The Lawrence case helped pave the way for one of the most important landmarks in the nation’s history, the 2015 decision legalizing same-sex marriage, which came not quite 10 years after Justice O’Connor’s retirement.
The first African American on the court, Thurgood Marshall, brought a lifetime of advocacy for poor people and Black people that continued once he joined the high court. The second woman appointed to the court, Ginsburg, followed a similar pattern.
Unlike Marshall and Ginsburg, Justice O’Connor was not an “activist” or an advocate before her elevation. Like them, however, she chose a future consistent with her past.
Bush appointed federal appellate court judge John G. Roberts Jr. to succeed her, but when Chief Justice Rehnquist died in September 2005, he nominated Roberts as chief justice and Alito as associate justice to fill Justice O’Connor’s seat.
Civic engagement efforts
She spent her post-retirement years giving speeches and interviews, writing books and encouraging civic engagement through the Arizona-based Sandra Day O’Connor Institute, with stated core values that reflected the quintessence of her professed judicial outlook: “Nonpartisan, objective, fact based, centrist, inclusive, collaborative, civil.”
The decline of those values in recent years deeply troubled her. Her final, poignant statement announcing her departure from public life pleaded for Americans to work “collaboratively” with a “shared understanding of who we are.”
While still able to be active in retirement, she remained a popular public speaker overflowing with invitations.

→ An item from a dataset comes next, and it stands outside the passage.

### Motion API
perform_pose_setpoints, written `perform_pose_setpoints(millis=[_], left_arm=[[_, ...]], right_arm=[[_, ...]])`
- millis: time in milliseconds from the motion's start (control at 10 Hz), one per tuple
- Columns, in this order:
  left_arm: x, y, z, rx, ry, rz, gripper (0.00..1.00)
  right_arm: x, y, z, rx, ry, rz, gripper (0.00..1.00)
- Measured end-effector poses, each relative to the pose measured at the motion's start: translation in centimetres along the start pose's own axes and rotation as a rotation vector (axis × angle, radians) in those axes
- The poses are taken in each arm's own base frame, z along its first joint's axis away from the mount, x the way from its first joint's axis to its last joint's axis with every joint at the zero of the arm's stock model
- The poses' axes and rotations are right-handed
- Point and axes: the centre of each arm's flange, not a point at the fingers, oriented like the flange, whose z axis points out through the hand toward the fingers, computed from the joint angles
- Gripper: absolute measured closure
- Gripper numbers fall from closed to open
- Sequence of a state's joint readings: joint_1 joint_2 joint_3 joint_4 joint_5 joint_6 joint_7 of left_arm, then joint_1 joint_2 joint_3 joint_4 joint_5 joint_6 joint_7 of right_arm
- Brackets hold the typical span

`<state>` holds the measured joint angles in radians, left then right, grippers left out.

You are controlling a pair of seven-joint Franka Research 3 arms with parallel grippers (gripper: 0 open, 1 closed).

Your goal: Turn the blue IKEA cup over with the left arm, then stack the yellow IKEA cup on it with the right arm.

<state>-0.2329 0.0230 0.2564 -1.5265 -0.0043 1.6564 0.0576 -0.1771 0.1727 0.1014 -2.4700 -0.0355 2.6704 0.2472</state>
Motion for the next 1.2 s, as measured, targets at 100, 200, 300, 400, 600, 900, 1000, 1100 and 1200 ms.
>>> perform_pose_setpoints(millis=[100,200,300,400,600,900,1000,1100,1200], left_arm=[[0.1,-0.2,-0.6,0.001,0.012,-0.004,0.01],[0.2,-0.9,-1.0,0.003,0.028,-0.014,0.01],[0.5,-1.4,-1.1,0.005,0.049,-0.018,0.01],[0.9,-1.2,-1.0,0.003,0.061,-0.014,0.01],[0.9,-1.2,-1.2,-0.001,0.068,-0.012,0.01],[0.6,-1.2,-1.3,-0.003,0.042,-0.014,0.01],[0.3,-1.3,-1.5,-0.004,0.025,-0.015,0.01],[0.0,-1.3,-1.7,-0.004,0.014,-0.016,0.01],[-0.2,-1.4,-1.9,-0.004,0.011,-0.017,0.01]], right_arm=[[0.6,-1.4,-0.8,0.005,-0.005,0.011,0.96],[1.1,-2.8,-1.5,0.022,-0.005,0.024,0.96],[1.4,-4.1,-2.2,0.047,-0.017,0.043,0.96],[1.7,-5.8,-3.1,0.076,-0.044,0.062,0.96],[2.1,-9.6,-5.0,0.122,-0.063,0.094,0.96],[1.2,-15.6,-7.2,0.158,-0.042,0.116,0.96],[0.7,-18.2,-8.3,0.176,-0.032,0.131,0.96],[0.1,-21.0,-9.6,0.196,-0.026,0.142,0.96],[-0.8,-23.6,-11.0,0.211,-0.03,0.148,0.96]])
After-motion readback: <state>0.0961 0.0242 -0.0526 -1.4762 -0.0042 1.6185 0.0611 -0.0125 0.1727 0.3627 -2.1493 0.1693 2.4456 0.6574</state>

She would remind audiences that the only job she was offered after graduating near the top of her class at Stanford Law School was as a legal secretary.

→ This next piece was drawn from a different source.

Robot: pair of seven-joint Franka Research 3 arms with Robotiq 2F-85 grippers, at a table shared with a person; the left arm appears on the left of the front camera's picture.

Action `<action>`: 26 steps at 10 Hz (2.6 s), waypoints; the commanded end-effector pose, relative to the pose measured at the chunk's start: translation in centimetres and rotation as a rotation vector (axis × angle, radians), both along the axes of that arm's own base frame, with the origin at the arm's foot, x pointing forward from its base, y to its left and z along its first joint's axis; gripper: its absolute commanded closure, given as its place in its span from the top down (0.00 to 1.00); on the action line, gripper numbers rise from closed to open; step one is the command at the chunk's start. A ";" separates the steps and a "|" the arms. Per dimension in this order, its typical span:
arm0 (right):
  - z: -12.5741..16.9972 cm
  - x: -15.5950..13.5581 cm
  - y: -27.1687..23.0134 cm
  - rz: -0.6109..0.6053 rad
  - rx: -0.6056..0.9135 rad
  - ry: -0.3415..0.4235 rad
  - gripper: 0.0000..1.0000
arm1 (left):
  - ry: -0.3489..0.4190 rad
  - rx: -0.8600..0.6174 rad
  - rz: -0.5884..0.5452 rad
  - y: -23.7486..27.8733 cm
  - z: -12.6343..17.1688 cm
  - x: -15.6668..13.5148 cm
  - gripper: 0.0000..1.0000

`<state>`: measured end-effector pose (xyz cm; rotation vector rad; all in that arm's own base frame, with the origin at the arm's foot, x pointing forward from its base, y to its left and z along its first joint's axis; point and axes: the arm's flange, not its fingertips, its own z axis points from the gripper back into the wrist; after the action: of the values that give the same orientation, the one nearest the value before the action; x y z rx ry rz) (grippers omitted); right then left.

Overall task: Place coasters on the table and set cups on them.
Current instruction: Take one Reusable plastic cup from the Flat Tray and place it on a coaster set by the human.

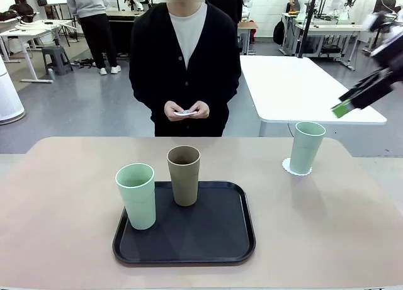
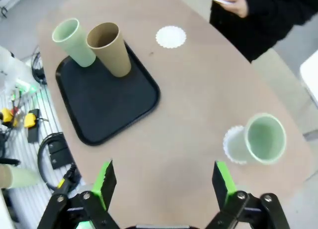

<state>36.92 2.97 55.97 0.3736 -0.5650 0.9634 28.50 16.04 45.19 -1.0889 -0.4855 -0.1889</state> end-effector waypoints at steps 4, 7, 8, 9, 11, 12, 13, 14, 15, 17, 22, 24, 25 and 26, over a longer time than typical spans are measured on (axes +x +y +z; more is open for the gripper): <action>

“They were not hiring women,” she recalled in a television interview. “Although there were lots of notices placed on the bulletin boards at Stanford Law School, I contacted them and never got an interview. … It hadn’t dawned on me. And finally I asked a woman friend of mine if she would ask her father, who was a major partner in a law firm, if he could arrange an interview for me.”
That got her through the door. But once inside, she remembered, the interviewer said, “Miss Day, how do you type? … If you can type, we can get you a job as a legal secretary.”
The firm in question was Gibson, Dunn & Crutcher. Years later, then-Justice O’Connor delivered a speech at a gathering of the same firm, reminding them that “because you rejected me I had to settle for just a small firm – of nine.”